How to complete this task: Please give back the listing below word for word and drop any images.

● ● ● ●

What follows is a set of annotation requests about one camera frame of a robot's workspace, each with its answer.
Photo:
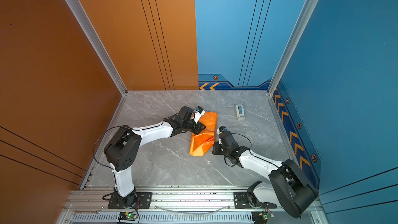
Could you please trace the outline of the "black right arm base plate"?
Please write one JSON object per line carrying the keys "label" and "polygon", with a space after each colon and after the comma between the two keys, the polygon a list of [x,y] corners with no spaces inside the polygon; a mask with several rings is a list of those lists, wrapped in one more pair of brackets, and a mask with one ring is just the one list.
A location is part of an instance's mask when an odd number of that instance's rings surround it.
{"label": "black right arm base plate", "polygon": [[252,193],[248,192],[234,192],[234,206],[237,209],[244,209],[244,208],[265,208],[265,209],[272,209],[277,208],[277,204],[265,202],[262,203],[257,200]]}

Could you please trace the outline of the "yellow wrapping paper sheet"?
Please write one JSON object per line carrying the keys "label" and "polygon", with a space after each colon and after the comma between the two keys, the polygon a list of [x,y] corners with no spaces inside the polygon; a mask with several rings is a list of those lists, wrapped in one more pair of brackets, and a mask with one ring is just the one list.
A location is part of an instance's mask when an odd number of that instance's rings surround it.
{"label": "yellow wrapping paper sheet", "polygon": [[200,123],[205,125],[206,128],[197,135],[191,135],[189,155],[202,157],[212,148],[215,142],[217,120],[218,114],[215,112],[206,112],[200,118]]}

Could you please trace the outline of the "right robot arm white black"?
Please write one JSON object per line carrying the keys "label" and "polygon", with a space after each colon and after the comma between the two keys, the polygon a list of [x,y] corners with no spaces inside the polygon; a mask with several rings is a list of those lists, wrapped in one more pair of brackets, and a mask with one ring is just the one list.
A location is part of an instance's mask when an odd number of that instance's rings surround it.
{"label": "right robot arm white black", "polygon": [[318,191],[302,169],[293,161],[284,162],[266,159],[248,147],[223,146],[214,143],[212,154],[224,156],[230,166],[251,170],[270,181],[270,185],[258,180],[243,196],[237,198],[238,208],[264,208],[281,206],[293,218],[300,218],[318,198]]}

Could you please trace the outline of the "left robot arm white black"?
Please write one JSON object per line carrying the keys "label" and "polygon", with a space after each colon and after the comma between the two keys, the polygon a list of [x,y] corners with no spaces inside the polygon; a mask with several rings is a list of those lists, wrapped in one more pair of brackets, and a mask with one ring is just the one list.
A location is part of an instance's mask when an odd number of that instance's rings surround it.
{"label": "left robot arm white black", "polygon": [[142,128],[131,128],[128,125],[119,127],[104,148],[104,154],[114,174],[117,194],[125,198],[135,190],[131,166],[140,147],[181,133],[199,134],[205,129],[206,126],[199,121],[180,122],[174,119],[164,120]]}

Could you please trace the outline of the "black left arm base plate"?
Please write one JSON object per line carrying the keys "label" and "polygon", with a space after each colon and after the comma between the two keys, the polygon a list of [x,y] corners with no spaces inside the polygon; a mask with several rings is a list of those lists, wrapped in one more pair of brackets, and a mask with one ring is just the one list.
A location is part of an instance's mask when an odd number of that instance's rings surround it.
{"label": "black left arm base plate", "polygon": [[150,209],[152,192],[132,192],[121,197],[117,192],[112,193],[108,209]]}

● ● ● ●

Solution to the exercise:
What follows is a set of annotation requests about one camera frame of a robot's workspace, each with its answer.
Photo:
Could you please trace the outline of the "black right arm base plate"?
Please write one JSON object per line carrying the keys "label" and "polygon", with a space after each colon and after the comma between the two keys, the polygon a list of [x,y] corners with no spaces inside the polygon; a mask with several rings is a list of those lists, wrapped in one more pair of brackets, and a mask with one ring is just the one list.
A location is part of an instance's mask when an odd number of that instance's rings surround it.
{"label": "black right arm base plate", "polygon": [[252,193],[248,192],[234,192],[234,206],[237,209],[244,209],[244,208],[265,208],[265,209],[272,209],[277,208],[277,204],[265,202],[262,203],[257,200]]}

Could you please trace the outline of the "yellow wrapping paper sheet"?
Please write one JSON object per line carrying the keys "label" and "polygon", with a space after each colon and after the comma between the two keys, the polygon a list of [x,y] corners with no spaces inside the polygon; a mask with several rings is a list of those lists, wrapped in one more pair of brackets, and a mask with one ring is just the one list.
A location is part of an instance's mask when an odd number of that instance's rings surround it.
{"label": "yellow wrapping paper sheet", "polygon": [[200,123],[205,125],[206,128],[197,135],[191,135],[189,155],[202,157],[212,148],[215,142],[217,120],[218,114],[215,112],[206,112],[200,118]]}

Could you please trace the outline of the "right robot arm white black"?
Please write one JSON object per line carrying the keys "label" and "polygon", with a space after each colon and after the comma between the two keys, the polygon a list of [x,y] corners with no spaces inside the polygon; a mask with several rings is a list of those lists, wrapped in one more pair of brackets, and a mask with one ring is just the one list.
A location is part of an instance's mask when an odd number of that instance's rings surround it.
{"label": "right robot arm white black", "polygon": [[318,191],[302,169],[293,161],[284,162],[266,159],[248,147],[223,146],[214,143],[212,154],[224,156],[230,166],[251,170],[270,181],[270,185],[258,180],[243,196],[237,198],[238,208],[264,208],[281,206],[293,218],[300,218],[318,198]]}

Could you please trace the outline of the "left robot arm white black"?
Please write one JSON object per line carrying the keys "label" and "polygon", with a space after each colon and after the comma between the two keys, the polygon a list of [x,y] corners with no spaces inside the polygon; a mask with several rings is a list of those lists, wrapped in one more pair of brackets, and a mask with one ring is just the one list.
A location is part of an instance's mask when an odd number of that instance's rings surround it.
{"label": "left robot arm white black", "polygon": [[142,128],[131,128],[128,125],[119,127],[104,148],[104,154],[114,174],[117,194],[125,198],[135,190],[131,166],[140,147],[181,133],[199,134],[205,129],[206,126],[199,121],[180,122],[174,119],[164,120]]}

Could you please trace the outline of the "black left arm base plate"?
Please write one JSON object per line carrying the keys "label" and "polygon", with a space after each colon and after the comma between the two keys, the polygon a list of [x,y] corners with no spaces inside the polygon; a mask with several rings is a list of those lists, wrapped in one more pair of brackets, and a mask with one ring is just the one list.
A location is part of an instance's mask when an odd number of that instance's rings surround it.
{"label": "black left arm base plate", "polygon": [[150,209],[152,192],[132,192],[121,197],[117,192],[112,193],[108,209]]}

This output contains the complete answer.